EXERCISE GOAL: Only the lines below starting at the one that contains "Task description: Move" and ending at the one that contains "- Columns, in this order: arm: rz" are to be reproduced, exactly and with both ends kept.

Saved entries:
════════
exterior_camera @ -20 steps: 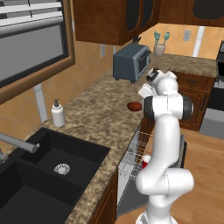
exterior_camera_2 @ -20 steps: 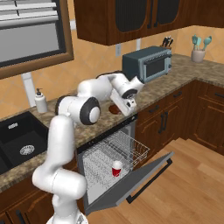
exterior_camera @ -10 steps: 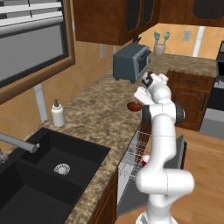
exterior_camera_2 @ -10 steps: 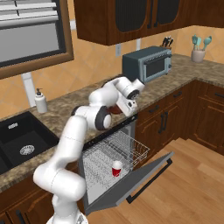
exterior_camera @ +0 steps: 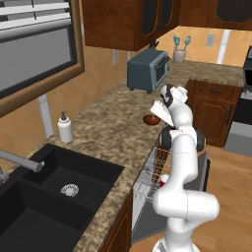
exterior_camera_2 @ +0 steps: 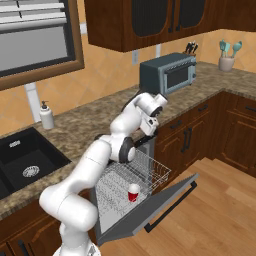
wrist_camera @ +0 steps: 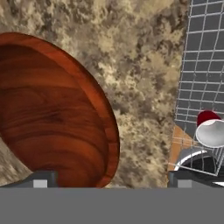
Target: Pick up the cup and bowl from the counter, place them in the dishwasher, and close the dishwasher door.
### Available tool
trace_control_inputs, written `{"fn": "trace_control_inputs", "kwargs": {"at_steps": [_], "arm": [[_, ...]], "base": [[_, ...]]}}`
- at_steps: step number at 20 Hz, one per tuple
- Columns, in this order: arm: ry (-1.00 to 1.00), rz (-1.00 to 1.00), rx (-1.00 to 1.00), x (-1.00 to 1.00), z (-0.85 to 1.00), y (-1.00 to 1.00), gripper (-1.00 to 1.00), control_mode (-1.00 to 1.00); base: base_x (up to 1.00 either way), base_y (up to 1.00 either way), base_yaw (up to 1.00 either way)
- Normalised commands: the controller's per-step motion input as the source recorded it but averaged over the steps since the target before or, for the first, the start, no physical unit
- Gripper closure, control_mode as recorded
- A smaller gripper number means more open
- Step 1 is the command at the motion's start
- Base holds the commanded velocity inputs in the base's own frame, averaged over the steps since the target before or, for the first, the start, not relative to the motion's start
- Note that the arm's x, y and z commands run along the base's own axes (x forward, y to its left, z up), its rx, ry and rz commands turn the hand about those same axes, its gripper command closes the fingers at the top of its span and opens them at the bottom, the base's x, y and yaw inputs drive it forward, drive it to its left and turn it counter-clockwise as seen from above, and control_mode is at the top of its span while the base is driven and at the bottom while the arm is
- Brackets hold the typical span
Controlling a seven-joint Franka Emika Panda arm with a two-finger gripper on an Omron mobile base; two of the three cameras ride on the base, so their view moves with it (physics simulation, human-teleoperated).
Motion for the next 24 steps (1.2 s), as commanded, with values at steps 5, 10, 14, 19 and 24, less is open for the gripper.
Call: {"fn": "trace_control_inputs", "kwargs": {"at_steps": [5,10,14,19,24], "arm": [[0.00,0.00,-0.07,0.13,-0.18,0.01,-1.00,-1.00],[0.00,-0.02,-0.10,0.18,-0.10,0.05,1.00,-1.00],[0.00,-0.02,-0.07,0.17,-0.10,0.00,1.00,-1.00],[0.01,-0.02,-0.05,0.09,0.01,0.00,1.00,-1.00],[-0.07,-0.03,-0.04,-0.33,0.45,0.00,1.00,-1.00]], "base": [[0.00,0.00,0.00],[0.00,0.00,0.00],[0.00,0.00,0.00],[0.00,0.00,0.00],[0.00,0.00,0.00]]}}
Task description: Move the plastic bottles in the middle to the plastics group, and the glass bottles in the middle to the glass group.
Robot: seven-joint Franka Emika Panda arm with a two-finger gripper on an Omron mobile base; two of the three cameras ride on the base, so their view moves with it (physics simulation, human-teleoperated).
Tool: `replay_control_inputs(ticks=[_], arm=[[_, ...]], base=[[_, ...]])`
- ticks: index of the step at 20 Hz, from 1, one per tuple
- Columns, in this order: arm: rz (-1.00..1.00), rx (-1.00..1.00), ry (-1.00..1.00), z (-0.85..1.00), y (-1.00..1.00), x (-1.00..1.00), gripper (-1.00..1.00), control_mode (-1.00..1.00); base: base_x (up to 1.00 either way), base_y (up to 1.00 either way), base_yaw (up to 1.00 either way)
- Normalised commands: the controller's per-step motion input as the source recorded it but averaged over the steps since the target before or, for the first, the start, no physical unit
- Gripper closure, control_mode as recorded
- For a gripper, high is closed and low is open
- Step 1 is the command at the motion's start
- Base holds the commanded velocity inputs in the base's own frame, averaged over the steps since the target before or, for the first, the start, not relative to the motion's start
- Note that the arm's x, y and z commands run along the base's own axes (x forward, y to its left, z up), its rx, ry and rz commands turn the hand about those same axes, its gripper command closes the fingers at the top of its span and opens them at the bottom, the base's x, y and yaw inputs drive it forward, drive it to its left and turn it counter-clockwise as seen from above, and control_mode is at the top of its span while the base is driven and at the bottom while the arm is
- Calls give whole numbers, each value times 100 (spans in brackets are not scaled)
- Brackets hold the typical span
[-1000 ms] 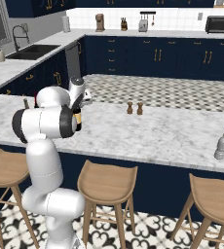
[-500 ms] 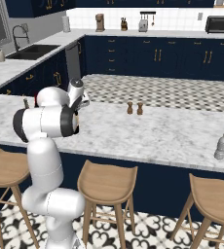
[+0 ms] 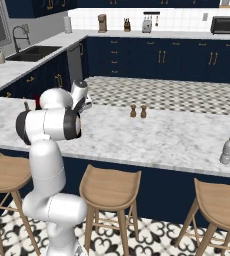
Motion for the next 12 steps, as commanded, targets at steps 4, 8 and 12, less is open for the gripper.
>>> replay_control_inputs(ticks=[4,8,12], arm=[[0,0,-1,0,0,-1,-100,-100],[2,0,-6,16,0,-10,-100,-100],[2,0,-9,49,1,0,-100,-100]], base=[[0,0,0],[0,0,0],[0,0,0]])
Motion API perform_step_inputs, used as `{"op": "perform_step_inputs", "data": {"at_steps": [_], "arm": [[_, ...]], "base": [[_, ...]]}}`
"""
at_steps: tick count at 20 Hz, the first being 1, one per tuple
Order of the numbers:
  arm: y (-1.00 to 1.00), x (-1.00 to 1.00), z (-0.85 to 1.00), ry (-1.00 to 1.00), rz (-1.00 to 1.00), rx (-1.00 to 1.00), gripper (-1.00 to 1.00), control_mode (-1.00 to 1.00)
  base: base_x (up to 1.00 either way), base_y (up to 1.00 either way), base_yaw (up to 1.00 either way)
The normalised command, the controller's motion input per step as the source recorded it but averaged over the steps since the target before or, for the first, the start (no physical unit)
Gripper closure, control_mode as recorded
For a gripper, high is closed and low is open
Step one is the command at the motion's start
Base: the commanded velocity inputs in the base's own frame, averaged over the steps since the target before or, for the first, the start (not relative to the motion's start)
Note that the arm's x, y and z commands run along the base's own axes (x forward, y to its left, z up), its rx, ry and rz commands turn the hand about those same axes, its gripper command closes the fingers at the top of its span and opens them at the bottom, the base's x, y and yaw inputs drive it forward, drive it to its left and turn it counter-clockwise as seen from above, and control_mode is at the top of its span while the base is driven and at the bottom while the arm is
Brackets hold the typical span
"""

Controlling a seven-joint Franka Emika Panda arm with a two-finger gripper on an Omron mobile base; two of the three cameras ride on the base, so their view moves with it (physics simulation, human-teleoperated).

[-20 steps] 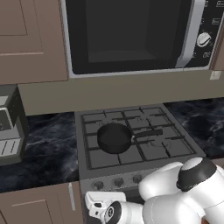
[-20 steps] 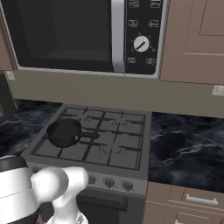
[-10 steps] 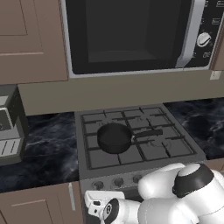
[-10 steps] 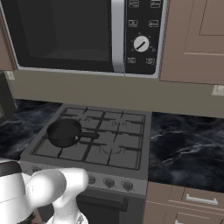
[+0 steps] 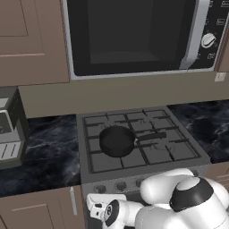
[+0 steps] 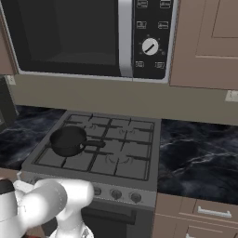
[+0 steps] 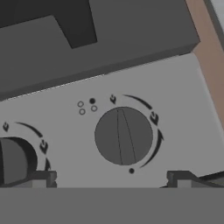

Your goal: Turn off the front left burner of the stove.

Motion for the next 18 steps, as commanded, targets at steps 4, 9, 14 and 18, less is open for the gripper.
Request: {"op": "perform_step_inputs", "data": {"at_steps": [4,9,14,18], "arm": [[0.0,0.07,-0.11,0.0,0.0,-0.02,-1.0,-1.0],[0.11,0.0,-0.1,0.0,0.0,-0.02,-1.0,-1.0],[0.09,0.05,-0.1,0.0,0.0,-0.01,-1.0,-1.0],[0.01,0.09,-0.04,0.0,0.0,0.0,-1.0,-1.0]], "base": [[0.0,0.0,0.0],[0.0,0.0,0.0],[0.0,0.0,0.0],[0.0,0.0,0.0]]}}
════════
ANSWER BOX:
Task description: Move the plastic bottles in the middle to the plastics group, and the glass bottles in the middle to the glass group.
Robot: seven-joint Franka Emika Panda arm with a two-finger gripper on an Omron mobile base; two of the three cameras ride on the base, so their view moves with it (physics simulation, human-teleoperated).
Tool: `replay_control_inputs(ticks=[_], arm=[[_, ...]], base=[[_, ...]])`
- ticks: index of the step at 20 Hz, from 1, one per tuple
- Columns, in this order: arm: rz (-1.00..1.00), rx (-1.00..1.00), ry (-1.00..1.00), z (-0.85..1.00), y (-1.00..1.00), x (-1.00..1.00), gripper (-1.00..1.00), control_mode (-1.00..1.00); base: base_x (up to 1.00 either way), base_y (up to 1.00 either way), base_yaw (up to 1.00 either way)

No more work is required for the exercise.